Dream11, being a FIFS member, can only offer games that relate to a real-world match. Fantasy teams size needs to match those of real word teams in the pertaining sport, and players cannot modify their teams once a real-world game begins. Any variation in the formats, such as shorter versions than the real-life match or allowing fewer players, are not permitted by FIFS, the court observed. 

FIFS self-regulatory system has “credible” members, ombudsman system: Rajasthan HC

The court also acknowledged the self-regulatory mechanism of FIFS:  

  • Ombudsman: FIFS’ ombudsman rules also mandate that the ombudsman be a retired SC or HC judge to ensure that any disputes or grievances of the players are depressed promptly. Retired Supreme Court Justice AK Sikri is the current ombudsman. 
  • Advertising guidelines are in place: FIFS has adopted IAMAI’s Self-Regulation Guidelines on Advertising Online Gaming to ensure that the advertisements are fair, transparent and not misleading. The guidelines prohibit and penalise ads (by members) that suggest any gambling or betting activities are being offered. 

Apart from this, the court also noted the following:

  • Credible people associated with federation: FIFS’ “representative structure” has some of the “most credible and distinguished board members” including former DGP (AN Roy, former Maharashtra DGP), former SAI secretary (Amrit Mathur), former BCCI secretary (Ratnaker Shetty). “It has eminent persons from the industry and ex-members of regulatory bodies, who are tasked with ensuring compliance with laws and charter,” the court noted. 
  • Fantasy gaming will contribute to exchequer: FIFS’ 35 members cater to 99% of the fantasy sports users in India. “The fantasy sports industry is regarded as the next sunshine industry of India which is growing exponentially and already contributing thousands of crores to the Government exchequer,” the order said. 
  • Sports lovers can engage via fantasy gaming: The court agreed with Dream11’s submission that fantasy sports is “a great tool for fan engagement”, contributes to government revenue via GST and income tax payments, and also contributes to “increased viewership and higher sports fan engagement, thereby simultaneously promoting even the real world games”. 

The court that in case of Dream11, being a FIFS member, “no public interest element survives for the online gaming formats offered by them”. The court means that there is no public interest element to Dream11’s offerings, since Dream11 is compliant with the FIFS rules and regulations. This “may not be applicable if the stipulations contained in the Charter of FIFS are not followed in letter and spirit”. 

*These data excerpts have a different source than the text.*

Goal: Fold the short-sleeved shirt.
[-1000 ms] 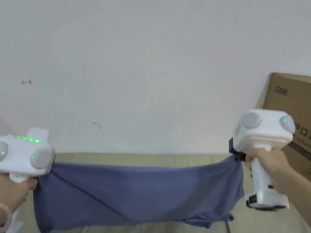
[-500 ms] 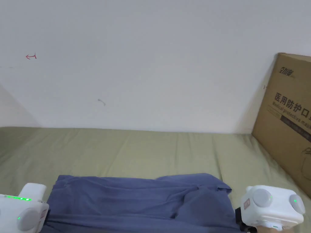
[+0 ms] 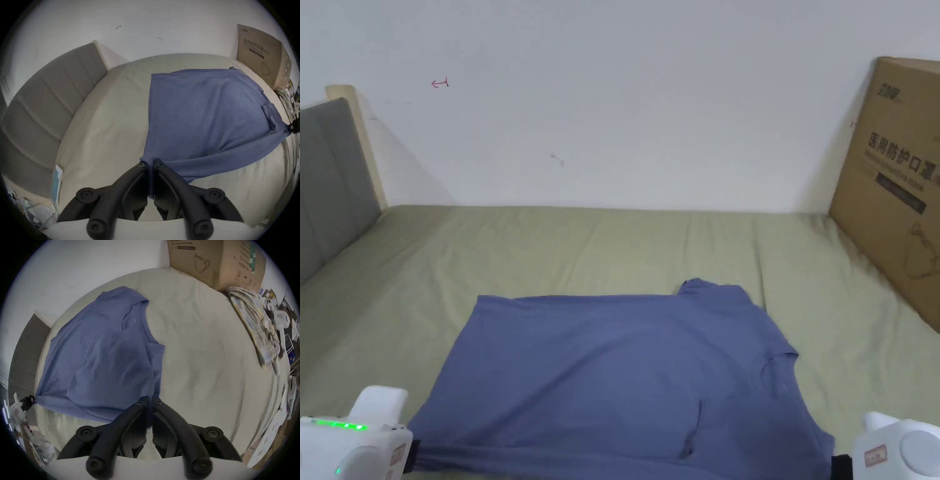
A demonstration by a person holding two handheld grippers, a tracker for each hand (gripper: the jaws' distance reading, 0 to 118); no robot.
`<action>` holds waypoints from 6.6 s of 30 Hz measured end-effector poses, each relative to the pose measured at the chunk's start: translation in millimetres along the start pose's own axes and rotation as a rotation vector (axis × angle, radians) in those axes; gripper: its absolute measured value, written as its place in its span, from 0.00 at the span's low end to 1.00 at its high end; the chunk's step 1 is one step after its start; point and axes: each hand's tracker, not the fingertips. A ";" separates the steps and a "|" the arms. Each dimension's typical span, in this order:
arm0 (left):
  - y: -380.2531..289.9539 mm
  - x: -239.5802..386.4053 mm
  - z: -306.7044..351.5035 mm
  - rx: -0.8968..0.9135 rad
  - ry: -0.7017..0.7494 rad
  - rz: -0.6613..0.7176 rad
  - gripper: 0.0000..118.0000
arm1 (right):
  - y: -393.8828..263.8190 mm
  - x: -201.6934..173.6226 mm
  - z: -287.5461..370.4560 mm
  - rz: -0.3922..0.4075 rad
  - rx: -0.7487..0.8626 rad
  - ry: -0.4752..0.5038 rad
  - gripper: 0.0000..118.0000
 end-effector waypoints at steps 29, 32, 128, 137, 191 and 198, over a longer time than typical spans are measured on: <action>-152.0 14.5 100.9 0.016 -0.105 0.060 0.00 | -129.6 7.7 63.6 0.173 0.112 0.011 0.01; -166.9 16.0 98.5 0.007 -0.118 0.029 0.00 | -136.0 1.5 59.6 0.195 0.100 0.019 0.01; -78.2 -32.4 -8.7 -0.071 -0.176 0.285 0.73 | -52.7 -15.2 16.5 -0.023 0.088 0.097 0.01; -68.2 -12.3 -24.9 -0.066 -0.127 0.219 0.21 | -56.4 -7.7 12.4 -0.053 0.092 0.101 0.19; -62.2 -11.0 65.2 0.027 -0.231 0.184 0.12 | -45.3 -43.3 56.1 0.149 0.193 0.084 0.14; -36.9 12.9 45.3 0.002 -0.269 0.164 0.00 | -17.8 -55.2 19.6 0.095 0.140 0.159 0.00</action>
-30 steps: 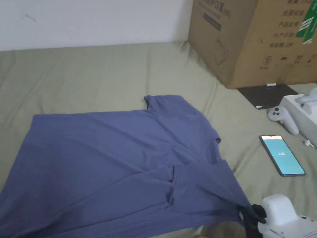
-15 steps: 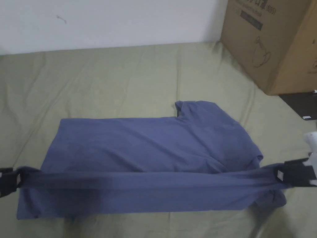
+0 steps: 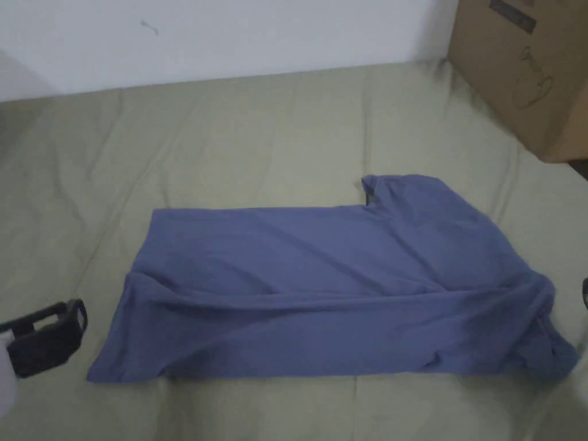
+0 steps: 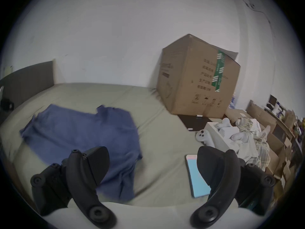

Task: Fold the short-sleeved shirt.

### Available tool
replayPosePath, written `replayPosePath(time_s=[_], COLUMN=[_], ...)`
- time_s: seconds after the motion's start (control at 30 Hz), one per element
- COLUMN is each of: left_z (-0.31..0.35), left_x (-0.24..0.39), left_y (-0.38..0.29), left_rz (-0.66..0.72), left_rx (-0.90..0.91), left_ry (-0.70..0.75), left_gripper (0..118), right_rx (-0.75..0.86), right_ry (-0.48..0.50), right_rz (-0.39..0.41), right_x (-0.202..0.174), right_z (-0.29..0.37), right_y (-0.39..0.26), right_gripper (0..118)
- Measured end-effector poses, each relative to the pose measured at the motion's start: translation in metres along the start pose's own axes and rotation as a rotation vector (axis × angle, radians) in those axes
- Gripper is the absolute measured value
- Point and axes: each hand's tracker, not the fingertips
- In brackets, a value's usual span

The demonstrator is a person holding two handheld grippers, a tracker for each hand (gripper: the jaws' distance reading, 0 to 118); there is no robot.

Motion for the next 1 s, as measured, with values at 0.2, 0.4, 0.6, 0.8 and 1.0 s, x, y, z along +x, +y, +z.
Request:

Court defers alleged tax evasion to GST authorities

The petitioner, Ravindra Singh Chaudhary, had also alleged that Dream11 is evading taxes, since it only pays taxes on the commission it charges. For every ₹100 collected from players, Dream11 takes a 20% commission and transfers the rest to the winning pool amount, Chaudhury had said, alleging that, Dream11 is evading taxes by: 

  • First, by paying up taxes only on the platform fee, instead of on the entire amount, and
  • Second, by paying 18% GST instead of 28%, by wrongly classifying its game under the wrong entry 

The court said the taxation aspect is pending before the Bombay High Court, and that it will leave it to GST authorities to consider this aspect.